Untuk investasi itu, misalkan saja nanti hubungan Pemkot Solo dan Pemerintah Provinsi Jawa Tengah dengan UNS semakin terjalin dengan baik, maka UNS akan mendorong agar pemerintah daerah itu untuk menjadikan program dan UNS akan memberikan teknologinya. Menurut dia, juga dimungkinkan untuk menjalin kerja sama dengan perusahaan manufaktur yang lebih besar.
Selain itu, Kota Solo juga memiliki potensi dari sisi aglomerasi hingga upaya negosiasi kerja sama dua negara, yaitu Australia dan Indonesia. "Percepatan elektrifikasi ini secara singnifikan dapat meningkatkan gairah ekonomi hijau, menciptakan lapangan kerja baru, dan membangun ekosistem bisnis elektrifikasi lokal yang berkelanjutan di Solo," kata Wahyudi.

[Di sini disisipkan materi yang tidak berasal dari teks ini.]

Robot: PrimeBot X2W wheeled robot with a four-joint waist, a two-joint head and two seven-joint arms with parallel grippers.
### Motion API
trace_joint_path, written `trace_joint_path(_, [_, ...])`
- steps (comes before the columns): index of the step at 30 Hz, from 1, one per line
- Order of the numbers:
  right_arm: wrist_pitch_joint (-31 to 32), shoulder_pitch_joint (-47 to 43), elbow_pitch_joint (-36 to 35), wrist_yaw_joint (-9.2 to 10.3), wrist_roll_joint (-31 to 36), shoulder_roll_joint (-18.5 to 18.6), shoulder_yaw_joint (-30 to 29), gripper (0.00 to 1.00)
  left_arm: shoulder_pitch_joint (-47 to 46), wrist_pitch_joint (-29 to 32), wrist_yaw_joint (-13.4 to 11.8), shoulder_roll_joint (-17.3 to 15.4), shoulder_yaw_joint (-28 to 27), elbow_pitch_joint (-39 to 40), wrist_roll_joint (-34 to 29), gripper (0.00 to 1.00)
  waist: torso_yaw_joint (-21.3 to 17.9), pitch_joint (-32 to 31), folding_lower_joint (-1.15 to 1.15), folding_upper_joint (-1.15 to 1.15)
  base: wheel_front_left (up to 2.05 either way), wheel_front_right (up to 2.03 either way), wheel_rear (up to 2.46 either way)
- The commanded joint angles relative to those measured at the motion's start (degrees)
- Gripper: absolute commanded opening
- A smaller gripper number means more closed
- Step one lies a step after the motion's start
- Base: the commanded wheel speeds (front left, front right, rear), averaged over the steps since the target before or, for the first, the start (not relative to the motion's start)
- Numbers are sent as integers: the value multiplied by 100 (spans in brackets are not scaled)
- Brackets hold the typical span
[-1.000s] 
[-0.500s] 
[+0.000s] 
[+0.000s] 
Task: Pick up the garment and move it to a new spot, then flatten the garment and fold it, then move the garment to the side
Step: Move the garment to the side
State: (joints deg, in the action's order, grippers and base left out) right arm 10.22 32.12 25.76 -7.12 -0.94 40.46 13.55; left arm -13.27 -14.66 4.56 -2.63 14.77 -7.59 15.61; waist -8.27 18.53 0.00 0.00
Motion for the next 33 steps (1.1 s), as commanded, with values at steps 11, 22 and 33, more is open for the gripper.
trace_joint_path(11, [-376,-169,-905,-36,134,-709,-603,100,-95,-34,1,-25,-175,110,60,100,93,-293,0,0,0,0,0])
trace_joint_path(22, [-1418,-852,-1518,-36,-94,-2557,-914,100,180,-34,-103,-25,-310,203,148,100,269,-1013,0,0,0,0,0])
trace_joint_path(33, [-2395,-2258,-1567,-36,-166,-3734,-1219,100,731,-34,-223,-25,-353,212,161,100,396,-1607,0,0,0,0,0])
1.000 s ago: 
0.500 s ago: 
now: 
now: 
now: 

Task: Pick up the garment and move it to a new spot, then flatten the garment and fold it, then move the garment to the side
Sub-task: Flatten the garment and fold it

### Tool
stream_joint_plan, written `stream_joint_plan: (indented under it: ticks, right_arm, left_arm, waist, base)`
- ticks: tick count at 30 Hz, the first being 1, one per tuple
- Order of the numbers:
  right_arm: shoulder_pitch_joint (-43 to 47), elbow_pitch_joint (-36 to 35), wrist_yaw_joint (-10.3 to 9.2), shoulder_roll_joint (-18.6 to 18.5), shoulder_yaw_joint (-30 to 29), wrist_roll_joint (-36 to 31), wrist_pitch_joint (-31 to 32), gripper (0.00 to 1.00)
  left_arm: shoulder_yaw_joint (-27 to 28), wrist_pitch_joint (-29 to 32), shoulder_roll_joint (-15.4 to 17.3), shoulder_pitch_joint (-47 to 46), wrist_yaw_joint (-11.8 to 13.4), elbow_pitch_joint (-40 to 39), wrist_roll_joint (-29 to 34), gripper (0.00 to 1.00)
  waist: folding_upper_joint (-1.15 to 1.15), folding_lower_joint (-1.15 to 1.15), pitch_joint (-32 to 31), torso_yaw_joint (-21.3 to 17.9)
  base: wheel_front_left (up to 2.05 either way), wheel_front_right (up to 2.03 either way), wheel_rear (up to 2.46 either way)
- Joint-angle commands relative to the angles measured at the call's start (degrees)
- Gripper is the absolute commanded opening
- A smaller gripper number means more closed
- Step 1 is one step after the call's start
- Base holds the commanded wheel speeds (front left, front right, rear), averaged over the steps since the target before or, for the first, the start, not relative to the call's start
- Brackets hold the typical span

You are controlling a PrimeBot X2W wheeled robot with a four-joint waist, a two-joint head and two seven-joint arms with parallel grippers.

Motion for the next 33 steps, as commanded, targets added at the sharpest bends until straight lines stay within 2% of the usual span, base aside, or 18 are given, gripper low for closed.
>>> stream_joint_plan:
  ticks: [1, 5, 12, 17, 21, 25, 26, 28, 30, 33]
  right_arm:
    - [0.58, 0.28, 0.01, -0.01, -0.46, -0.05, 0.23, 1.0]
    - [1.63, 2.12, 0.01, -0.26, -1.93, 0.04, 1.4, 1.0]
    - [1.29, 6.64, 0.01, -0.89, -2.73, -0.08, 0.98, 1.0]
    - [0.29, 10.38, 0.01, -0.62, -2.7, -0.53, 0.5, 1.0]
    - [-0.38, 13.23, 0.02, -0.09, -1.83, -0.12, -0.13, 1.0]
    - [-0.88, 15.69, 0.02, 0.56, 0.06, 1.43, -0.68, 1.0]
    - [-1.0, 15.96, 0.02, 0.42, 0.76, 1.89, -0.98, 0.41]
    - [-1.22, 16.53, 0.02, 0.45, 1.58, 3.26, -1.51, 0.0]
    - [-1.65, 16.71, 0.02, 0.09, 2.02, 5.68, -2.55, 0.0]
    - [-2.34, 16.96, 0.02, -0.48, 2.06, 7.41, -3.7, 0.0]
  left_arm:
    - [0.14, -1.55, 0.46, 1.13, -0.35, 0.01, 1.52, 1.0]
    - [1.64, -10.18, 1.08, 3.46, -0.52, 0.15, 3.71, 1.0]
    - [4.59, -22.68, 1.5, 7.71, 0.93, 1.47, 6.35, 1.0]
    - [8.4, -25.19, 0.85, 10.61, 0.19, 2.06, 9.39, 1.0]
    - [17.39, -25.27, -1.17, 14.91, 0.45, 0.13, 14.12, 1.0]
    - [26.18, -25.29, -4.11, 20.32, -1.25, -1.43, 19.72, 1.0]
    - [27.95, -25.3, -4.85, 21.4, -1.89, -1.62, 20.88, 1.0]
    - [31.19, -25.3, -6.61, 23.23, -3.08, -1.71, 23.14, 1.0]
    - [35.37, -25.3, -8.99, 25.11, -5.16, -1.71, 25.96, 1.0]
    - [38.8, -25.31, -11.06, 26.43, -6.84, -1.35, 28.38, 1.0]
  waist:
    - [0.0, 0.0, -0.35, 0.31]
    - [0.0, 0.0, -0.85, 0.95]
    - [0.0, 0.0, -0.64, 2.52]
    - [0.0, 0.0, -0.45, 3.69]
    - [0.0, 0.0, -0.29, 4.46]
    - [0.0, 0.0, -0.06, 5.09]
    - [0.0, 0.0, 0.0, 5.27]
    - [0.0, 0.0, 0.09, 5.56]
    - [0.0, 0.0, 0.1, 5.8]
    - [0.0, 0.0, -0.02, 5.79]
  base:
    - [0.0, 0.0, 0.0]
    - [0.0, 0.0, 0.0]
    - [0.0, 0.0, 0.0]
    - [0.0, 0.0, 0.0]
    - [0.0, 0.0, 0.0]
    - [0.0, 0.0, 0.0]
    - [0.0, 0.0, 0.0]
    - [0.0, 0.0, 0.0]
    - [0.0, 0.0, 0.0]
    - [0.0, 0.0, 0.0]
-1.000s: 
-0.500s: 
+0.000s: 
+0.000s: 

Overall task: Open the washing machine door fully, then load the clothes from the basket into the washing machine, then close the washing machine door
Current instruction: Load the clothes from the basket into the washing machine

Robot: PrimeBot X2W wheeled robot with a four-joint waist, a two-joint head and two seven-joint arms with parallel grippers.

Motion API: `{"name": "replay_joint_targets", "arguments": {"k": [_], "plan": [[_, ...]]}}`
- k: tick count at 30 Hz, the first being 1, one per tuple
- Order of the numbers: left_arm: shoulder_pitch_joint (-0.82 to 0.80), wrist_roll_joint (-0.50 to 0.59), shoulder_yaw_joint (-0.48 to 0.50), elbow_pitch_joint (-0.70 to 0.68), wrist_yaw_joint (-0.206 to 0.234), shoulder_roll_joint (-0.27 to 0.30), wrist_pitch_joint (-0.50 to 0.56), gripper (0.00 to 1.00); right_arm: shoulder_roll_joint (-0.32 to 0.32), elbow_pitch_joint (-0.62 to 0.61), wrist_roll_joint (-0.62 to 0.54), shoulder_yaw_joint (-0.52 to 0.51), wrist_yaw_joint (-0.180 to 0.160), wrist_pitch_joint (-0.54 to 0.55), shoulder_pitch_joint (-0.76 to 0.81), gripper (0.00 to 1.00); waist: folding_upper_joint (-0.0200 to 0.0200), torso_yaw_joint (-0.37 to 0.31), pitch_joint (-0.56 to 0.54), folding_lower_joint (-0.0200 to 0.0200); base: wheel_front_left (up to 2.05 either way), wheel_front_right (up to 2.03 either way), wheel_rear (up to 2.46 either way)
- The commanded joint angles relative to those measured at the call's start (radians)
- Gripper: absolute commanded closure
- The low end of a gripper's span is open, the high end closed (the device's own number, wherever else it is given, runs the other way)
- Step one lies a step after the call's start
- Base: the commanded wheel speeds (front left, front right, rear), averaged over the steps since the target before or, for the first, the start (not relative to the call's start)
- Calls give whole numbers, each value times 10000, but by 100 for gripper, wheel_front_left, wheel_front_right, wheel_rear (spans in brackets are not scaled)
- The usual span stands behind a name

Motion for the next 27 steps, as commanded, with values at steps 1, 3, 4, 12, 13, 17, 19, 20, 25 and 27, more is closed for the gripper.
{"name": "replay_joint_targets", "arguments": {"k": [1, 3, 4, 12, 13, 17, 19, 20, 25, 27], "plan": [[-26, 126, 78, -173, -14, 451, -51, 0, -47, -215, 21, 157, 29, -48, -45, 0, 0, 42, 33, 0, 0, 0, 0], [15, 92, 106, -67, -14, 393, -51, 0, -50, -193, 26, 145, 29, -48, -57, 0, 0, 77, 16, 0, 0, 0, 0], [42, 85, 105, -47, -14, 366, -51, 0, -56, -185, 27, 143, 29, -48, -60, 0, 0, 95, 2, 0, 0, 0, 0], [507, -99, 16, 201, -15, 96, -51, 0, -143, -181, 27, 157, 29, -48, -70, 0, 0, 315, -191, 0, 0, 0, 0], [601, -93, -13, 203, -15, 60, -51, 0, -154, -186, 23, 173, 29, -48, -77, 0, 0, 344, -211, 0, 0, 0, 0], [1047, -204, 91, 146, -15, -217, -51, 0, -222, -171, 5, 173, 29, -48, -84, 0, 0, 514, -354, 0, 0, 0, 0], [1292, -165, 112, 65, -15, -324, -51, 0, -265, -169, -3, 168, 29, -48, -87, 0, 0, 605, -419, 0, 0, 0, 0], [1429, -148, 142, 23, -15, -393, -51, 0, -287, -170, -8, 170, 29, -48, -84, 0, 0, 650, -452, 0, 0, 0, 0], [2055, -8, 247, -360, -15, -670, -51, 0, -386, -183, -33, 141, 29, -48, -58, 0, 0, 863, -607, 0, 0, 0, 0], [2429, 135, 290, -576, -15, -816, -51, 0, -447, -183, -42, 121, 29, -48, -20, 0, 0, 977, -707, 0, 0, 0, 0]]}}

Toby Roxburgh selaku Chair & Co-founder NEVCE, menggarisbawahi tiga sudut pandang utama revolusi elektrifikasi, yakni manfaat bagi manusia (kualitas hidup), lingkungan, dan biaya. la menjelaskan bahwa sebelumnya listrik dihasilkan dengan polusi dan biaya tinggi, tetapi kini tenaga surya dan baterai menawarkan solusi yang jauh lebih terjangkau, dan Indonesia memiliki potensi tenaga surya yang melimpah.
"Mengapa dimulai dari bus listrik? Bus memiliki rute tetap, yang memudahkan pengembangan jaringan baterai surya untuk menggantikan pembangkit listrik tenaga batu bara," ujar dia.
Selain itu, bus mendukung pengurangan kemacetan, meningkatkan inklusi sosial (gender equity, disability, and social inclusion/GETSI), dan memberikan manfaat bagi semua kalangan. Namun, tantangannya adalah membuat bus menarik agar masyarakat lebih memilih transportasi umum dari pada membeli kendaraan listrik pribadi.